I own a 2006 Altima SL and the floor had rusted and perforated directly below the driver and passenger areas. Luckily my private mechanic pointed it out last September. Since it is still under the 5 year manufacturer warranty, Nissan has repaired it. The only down side was that Nissan did not provide me with a vehicle for the 4 days my car was in the body shop for repair.

The floors on Altima's are poorly designed (it’s not a solid floor and the areas below the driver and passenger are welded allowing for moisture and water to seep in and cause rust). Nissan is totally dismissing that it is a manufacture defect; on the contrary, they are blaming it on salted roads. Except for the two areas Nissan repaired, there is not a speck of rust anywhere else on the floor of my Altima. If the rust was due to salt on the roads, the entire floor would have rusted.

If you own an Altima, do not rely on the dealerships to bring it to your attention, because they won't. I took my car to dealership I purchased my Altima from for a rust inspection 6 months earlier and they made no mention of the rust, on the contrary they said it was rust free! 

Make sure you or an independent mechanic check your floor for rust!


----------



## bbakernbay (Apr 23, 2008)

*The Rusted Floor is Not Caused from the Top*

My 2003 Altima 3.5 has 162,000 km and was rustproofed by the dealer. They never, ever reported a problem to me after their "Inspections". I was shocked when I checked underneath my Altima to see the rust flaking off and a large hole.

This is NOT caused by moisture from the passenger compartment. I have rubber mats and almost never have a passenger. The carpet is as clean as the day I received the car. Why doesn't it occur on the driver's side equally where there is much more use and moisture. Only rarely, it is predominately a passenger side issue.

The problem is a design defect and if you read the NHTSA reports, there is over 7 pages of owners documenting this.

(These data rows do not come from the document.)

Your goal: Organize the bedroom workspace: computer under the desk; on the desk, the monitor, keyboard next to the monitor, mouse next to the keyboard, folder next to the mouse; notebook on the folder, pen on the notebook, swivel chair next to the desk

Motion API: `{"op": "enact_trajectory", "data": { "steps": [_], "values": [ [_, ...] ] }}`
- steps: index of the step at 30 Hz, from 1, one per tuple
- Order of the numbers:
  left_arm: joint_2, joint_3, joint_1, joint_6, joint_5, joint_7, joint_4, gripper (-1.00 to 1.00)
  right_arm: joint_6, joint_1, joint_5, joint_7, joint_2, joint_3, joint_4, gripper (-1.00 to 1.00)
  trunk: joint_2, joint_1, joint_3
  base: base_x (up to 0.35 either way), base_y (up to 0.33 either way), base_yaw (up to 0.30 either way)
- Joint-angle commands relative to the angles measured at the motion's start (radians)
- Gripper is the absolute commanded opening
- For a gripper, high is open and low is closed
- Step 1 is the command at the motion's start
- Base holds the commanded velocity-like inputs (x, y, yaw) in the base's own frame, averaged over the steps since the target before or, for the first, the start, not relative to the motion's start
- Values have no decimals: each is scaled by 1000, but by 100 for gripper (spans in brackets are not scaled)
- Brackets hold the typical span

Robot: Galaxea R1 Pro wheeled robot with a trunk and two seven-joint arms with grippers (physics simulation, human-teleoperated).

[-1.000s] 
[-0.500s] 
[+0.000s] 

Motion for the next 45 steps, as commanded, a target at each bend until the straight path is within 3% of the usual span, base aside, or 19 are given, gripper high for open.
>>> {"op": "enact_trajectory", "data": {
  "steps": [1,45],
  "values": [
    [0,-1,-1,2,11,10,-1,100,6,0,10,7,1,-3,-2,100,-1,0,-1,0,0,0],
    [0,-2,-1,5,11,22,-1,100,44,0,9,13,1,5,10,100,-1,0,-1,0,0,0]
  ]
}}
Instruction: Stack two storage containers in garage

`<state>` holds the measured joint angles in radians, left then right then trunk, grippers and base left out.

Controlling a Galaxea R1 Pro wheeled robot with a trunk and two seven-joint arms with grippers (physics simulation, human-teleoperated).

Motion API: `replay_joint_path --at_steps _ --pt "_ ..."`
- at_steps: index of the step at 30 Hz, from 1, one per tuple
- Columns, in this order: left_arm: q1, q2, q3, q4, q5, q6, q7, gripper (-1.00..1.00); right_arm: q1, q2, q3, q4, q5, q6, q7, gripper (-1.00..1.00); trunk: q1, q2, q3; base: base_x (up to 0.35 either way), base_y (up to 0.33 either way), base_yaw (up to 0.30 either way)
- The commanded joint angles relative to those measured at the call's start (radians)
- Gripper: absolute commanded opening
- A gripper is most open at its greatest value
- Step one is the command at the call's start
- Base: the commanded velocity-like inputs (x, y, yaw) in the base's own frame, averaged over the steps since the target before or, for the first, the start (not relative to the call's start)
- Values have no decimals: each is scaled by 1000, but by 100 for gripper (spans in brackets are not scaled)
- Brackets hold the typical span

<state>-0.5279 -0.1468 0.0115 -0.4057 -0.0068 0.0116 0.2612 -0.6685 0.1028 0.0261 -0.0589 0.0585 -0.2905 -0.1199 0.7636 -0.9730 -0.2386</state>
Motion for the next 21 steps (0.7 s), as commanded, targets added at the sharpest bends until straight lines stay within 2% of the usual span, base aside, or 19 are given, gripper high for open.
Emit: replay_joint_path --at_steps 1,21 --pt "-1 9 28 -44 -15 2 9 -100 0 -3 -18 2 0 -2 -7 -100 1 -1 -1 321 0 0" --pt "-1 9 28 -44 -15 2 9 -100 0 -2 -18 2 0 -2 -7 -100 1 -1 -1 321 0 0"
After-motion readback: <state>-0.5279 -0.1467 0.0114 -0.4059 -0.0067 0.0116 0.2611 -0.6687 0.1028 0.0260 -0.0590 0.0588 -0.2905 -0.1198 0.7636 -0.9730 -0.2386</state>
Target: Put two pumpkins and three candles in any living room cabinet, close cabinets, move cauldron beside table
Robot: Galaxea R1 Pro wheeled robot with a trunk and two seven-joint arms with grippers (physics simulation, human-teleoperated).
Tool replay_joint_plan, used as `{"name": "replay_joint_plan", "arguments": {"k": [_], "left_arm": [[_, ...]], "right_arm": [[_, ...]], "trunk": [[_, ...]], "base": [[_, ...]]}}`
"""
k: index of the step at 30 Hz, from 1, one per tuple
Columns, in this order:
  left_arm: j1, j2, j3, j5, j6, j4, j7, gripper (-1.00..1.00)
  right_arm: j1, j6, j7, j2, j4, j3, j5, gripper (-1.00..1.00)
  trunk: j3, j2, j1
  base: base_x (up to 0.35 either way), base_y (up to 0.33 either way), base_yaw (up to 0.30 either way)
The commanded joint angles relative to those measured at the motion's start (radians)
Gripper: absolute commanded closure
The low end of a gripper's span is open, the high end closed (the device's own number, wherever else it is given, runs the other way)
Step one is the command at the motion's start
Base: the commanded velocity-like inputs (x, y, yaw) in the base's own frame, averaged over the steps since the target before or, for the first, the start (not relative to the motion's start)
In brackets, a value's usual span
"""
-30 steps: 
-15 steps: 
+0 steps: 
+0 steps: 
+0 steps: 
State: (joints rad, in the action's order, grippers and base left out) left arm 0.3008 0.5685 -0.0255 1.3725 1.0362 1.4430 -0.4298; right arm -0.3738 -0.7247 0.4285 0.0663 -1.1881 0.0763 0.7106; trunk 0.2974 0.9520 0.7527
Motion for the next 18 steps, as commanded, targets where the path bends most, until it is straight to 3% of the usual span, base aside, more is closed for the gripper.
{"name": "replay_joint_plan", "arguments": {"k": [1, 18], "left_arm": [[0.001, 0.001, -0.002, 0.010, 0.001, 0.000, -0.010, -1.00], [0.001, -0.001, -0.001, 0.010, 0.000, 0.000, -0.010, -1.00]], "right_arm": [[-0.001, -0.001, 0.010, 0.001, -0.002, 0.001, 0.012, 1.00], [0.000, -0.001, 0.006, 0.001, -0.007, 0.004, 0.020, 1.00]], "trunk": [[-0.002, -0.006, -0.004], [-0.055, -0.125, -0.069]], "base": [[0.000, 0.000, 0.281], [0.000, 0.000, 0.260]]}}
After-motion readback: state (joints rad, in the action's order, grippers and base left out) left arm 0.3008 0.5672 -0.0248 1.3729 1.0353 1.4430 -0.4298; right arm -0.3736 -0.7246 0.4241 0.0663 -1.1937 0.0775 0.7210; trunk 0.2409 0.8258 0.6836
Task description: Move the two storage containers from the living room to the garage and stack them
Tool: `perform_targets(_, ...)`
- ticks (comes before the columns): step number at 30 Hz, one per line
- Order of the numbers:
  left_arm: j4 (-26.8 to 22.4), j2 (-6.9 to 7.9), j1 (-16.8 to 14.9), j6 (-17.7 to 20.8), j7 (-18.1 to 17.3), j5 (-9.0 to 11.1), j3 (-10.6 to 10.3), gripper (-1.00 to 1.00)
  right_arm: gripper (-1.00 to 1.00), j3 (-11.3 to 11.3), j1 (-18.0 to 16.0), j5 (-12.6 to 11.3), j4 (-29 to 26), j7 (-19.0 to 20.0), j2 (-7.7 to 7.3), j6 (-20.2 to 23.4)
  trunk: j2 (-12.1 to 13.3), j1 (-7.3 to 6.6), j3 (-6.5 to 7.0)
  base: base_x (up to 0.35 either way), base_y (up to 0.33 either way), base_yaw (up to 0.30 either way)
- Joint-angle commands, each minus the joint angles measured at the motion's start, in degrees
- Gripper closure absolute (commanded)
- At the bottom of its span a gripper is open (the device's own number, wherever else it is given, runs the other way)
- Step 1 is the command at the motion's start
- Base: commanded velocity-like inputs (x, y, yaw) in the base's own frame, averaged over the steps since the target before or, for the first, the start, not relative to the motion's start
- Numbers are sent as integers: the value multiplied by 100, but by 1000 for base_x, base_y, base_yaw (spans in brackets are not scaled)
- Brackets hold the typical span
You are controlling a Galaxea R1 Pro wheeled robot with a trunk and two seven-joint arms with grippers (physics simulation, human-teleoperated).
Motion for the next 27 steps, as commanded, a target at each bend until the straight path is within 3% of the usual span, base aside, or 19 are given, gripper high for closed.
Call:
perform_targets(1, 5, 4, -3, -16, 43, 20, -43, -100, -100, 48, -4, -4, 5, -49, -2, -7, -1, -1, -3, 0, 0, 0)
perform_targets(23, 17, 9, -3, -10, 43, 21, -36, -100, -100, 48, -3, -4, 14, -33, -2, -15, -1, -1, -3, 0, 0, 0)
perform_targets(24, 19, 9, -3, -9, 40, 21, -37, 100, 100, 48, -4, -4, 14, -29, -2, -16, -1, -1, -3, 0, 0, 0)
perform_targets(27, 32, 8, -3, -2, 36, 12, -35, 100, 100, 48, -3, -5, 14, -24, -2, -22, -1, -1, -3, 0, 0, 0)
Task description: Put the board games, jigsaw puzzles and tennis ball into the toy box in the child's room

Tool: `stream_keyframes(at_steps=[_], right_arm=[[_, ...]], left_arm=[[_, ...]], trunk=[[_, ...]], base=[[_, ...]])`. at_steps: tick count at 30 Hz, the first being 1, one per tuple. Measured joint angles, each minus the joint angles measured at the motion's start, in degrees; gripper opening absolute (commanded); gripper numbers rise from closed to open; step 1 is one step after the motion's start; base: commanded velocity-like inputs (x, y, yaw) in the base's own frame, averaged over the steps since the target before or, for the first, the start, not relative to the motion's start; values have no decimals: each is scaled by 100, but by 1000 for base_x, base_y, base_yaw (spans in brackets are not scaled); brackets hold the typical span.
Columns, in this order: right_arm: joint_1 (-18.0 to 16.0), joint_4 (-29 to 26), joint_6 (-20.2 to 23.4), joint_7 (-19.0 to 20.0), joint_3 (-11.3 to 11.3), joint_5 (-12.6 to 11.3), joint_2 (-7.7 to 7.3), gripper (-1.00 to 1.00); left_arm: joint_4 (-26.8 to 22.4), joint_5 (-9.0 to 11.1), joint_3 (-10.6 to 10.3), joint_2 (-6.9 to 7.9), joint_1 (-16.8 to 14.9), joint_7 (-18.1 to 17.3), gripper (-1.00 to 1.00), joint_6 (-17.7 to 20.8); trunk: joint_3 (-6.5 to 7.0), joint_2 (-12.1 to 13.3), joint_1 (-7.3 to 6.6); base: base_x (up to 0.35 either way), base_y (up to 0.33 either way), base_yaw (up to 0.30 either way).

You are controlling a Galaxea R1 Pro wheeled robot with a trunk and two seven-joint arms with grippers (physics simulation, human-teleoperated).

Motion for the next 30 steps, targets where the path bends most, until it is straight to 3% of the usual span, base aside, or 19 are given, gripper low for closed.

There seems to be only a few owners receiving minimal compensation.


----------



## jaysonbarn (Jan 4, 2011)

Appearance of rust can be due to number of reasons. It can be due to salty environment, moisture in the air, dust etc. If you clean up the car properly the I don't think you'll face such problems.


----------



## bbakernbay (Apr 23, 2008)

That's not true. How is it that hundreds of complaints have been lodged about the very same location (passenger floor and a lesser number also driver floor). This is a very specific defect in design or construction that created this severe rust-out problem/


----------



## AChiTwn (Apr 7, 2011)

What Altima!! Check Maximas as well. Nissan has HUGE, I repeat HUGE issue with metal sheet conditioning and rust protection during their manufacturing process. 
I owned both, new Altima '92 and new Maxima 2000. 
Let me tell you about Altima first. Altima started to rust about 5 years after purchase. It was first front frame beam (or it looked as such) – rust was very visible through bottom front bumper opening. I got it fixed/painted under warranty. Than rust started to develop just about same time (I had about 70K miles on it) along the lip of both rear wheel wells, part facing rear doors. I noticed that, and was cleaning it every spring and painting and fixing it..but you can do so much, it rusted to the point that rust started to "bubble" on a body side, just above the well edge. I sold the car about that time. Had roughly 150K miles I believe.
While having that issue I was noticing same developments on other Altimas I would pass by on streets. As time went by I could tell that EVERY first gen Altima model (92-95) had same problem.
Now about Maxima! Got it new as well, model 2000 GLE, fully loaded. Guess what - after about 5-6 years, (let me cut and paste from above) - "rust started to develop just about along the lip of a rear wheel wells, next to rear doors".... To make the story short, still own this Maxima, 145K miles on it, it became my sons college car. In the meantime rust started to “eat” both well lips, I "fixed" them using fiberglass and raisin compound, painted it etc. But rust came through again this spring. 
Believe me - I can tell accurately which year your Maxima is (models 2000-2006) based on amount of rust it developed in this area. I can do it while you are passing by )
In summary, VERY disappointing Nissan quality when it comes to body quality (I also read about rust problems on Quests and trucks). The root cause of the problem for both, Altima and Maxima is in the way how they weld inner wheel well metal sheet to the outer body sheet - they don't seal space between welds and water/salt gets inside in-between metal sheets. Once in there, it is game over - slow death 


started to form in the body


----------



## surgite111 (Apr 5, 2008)

I had my 2003 Nissan Altima driver side floor pan repaired last year. I was getting no where with the dealer nor with Nissan Canada so I took pictures and wrote a letter to Nissan Japan. A friend of mine was already going to Japan and he personally delivered my package to Nissan. I got a call from Nissan Canada a few weeks later to call my dealer which arranged an appointment with a body shop. Within a month the floor pan was repaired FREE OF CHARGE!!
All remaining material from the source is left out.